- [PROBLEM TO SOLVE] Check each line of the material below for "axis", then copy the ones that contain it.

- [AVAILABLE DATA]
==============================

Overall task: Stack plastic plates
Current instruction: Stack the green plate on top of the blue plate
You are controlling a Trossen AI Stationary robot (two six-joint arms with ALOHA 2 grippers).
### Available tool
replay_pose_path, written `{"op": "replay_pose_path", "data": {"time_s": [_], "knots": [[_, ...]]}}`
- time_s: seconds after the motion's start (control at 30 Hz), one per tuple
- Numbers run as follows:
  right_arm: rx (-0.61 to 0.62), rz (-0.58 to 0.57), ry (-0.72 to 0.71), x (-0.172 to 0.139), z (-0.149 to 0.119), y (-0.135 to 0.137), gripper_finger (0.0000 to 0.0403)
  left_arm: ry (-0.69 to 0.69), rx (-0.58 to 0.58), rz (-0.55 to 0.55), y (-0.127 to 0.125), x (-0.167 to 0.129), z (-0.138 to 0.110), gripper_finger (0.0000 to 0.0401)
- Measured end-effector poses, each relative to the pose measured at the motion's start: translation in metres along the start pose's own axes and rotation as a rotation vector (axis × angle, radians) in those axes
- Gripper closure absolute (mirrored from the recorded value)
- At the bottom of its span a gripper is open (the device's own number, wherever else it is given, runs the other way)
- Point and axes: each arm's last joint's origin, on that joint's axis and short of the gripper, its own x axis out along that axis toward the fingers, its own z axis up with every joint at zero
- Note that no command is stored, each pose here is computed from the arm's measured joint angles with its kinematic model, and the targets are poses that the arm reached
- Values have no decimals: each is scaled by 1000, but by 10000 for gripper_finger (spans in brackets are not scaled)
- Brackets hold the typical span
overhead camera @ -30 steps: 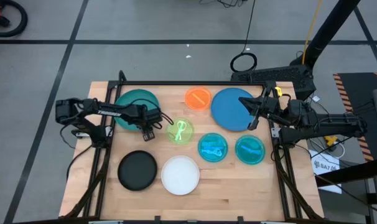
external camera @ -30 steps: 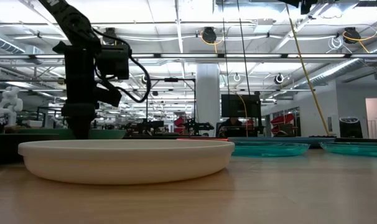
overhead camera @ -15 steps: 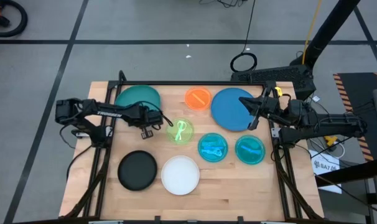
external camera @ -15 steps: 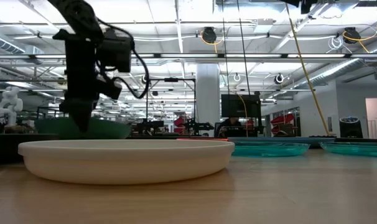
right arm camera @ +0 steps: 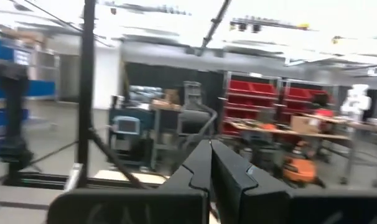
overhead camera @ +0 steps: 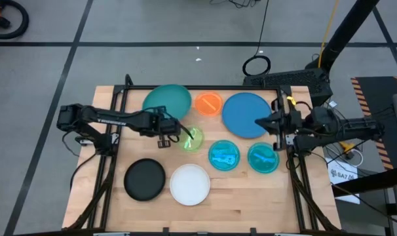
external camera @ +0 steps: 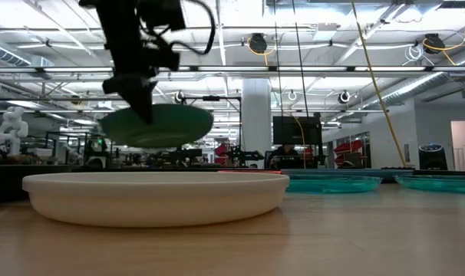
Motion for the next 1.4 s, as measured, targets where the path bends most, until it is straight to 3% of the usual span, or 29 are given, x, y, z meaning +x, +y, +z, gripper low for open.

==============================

- [YOUR SOLUTION]
- Measured end-effector poses, each relative to the pose measured at the motion's start: translation in metres along the start pose's own axes and rotation as a rotation vector (axis × angle, radians) in those axes
- Point and axes: each arm's last joint's origin, on that joint's axis and short of the gripper, its own x axis out along that axis toward the fingers, its own z axis up with every joint at zero

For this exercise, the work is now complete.